Our 6 1/2 year old Scarlett was killed by a car yesterday and I am beside myself. She was such a great dog - friendly, gentle, well-trained - but had this crazy hyperfocus about squirrels, rabbits, etc. that was her ultimate undoing. We live in a suburban area that is pretty congested, and she would often run after vermin, but we always managed to get her back safely. Ironically, we were at the beach for the holiday and she bolted from me when I unclipped her leash - I will never forget the look on her face as she made the decision to bolt. I followed her for a bit as she got on the scent of something but the area was quiet and I hadn't seen any cars around at all. I asked my boys to go retrieve her as I had a lot of work to do closing up the cottage for the season. In minutes I heard my 11-year old's panicked voice calling for me that she may have been hit by a car. I ran over to the next block to see my 14-year old waving frantically and the poor dog lying in the street. The driver had stopped and said the dog had bolted into the street in front of him, which was not hard to believe. She was still alive as she lay there, looking stunned and panting, but she wasn't moving. I noticed right away that her eyes were bloodshot, and while I was hopeful we could get her some help, I feared the worst. This being a holiday, the closest open animal hospital was at least 30 minutes away, but we carefully placed her in the back of the SUV and began our drive to get help. My boys were very upset but tried their best to comfort her. About 10 minutes into the drive, my son said her tongue had changed color and I knew that was not good. I pulled over and checked on her and my heart sank. All of the hope was drained out of me. We finally reached the hospital and they confirmed our worst fears: Scarlett was dead. The hospital folks were very nice and professional, but we were devastated. It's been about 24 hours now, and I feel awful. I can't think of her without tearing up, and I can't focus on anything else. It is just so hard to believe that two days ago our pup was swimming off our boat and enjoying life to the fullest, and now she's gone. I hope this feeling goes away soon. It is just awful.

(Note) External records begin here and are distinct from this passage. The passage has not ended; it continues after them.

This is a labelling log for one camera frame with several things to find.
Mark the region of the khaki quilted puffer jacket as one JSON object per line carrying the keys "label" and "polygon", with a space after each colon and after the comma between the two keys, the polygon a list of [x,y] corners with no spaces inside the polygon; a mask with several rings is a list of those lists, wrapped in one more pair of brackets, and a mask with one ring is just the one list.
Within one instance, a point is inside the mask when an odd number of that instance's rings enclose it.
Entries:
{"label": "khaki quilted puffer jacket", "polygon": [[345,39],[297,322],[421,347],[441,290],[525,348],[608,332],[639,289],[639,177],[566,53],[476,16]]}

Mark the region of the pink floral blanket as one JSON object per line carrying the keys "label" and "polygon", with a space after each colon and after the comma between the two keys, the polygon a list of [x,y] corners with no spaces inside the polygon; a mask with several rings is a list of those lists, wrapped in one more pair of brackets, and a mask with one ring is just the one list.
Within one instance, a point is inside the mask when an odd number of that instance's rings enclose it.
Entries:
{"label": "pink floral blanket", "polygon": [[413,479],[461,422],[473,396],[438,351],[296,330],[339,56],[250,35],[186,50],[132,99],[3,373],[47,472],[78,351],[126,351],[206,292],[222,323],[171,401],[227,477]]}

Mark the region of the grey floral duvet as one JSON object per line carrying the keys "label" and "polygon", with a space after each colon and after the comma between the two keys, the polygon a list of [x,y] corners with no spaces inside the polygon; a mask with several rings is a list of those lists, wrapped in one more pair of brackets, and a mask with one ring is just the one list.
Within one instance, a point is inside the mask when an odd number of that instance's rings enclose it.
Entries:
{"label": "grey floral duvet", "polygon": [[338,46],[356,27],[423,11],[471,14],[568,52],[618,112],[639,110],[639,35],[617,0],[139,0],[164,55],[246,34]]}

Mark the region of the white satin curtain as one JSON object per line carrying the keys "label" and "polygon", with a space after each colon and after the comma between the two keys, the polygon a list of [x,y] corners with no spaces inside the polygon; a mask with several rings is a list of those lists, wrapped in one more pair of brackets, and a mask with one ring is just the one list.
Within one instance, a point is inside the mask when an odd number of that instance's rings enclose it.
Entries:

My 2 labs Duke of 10, years and Nevaeh of a year ran off @ 1a.m. yesterday morning March 24th. 2013, and we searched and searched.. I finally at 6p.m. decided to post a pic. and my number on fb.. Before you know it I had all kinds of message of spotting them.. I got 1 that she had seen them 10 minutes earlier at a bridge. I went but didnt find them. I came home and got my husband and we went back only to find Duke dead in the median.. It was devastating.. He was just hit and killed and was still warm.. It felt like my heart had been ripped from my chest.. We searched, but couldnt find Neveah!! We went and had a proper burial of Duke and went to search more for Neveah, not finding her.. We came home and getting out of the vehicle I see her scared and wore out coming up the back yard.. It was tears of grief and joy!! I have to come to terms of why he had to be taken from me that way and not make it home.. He will be deeply missed./.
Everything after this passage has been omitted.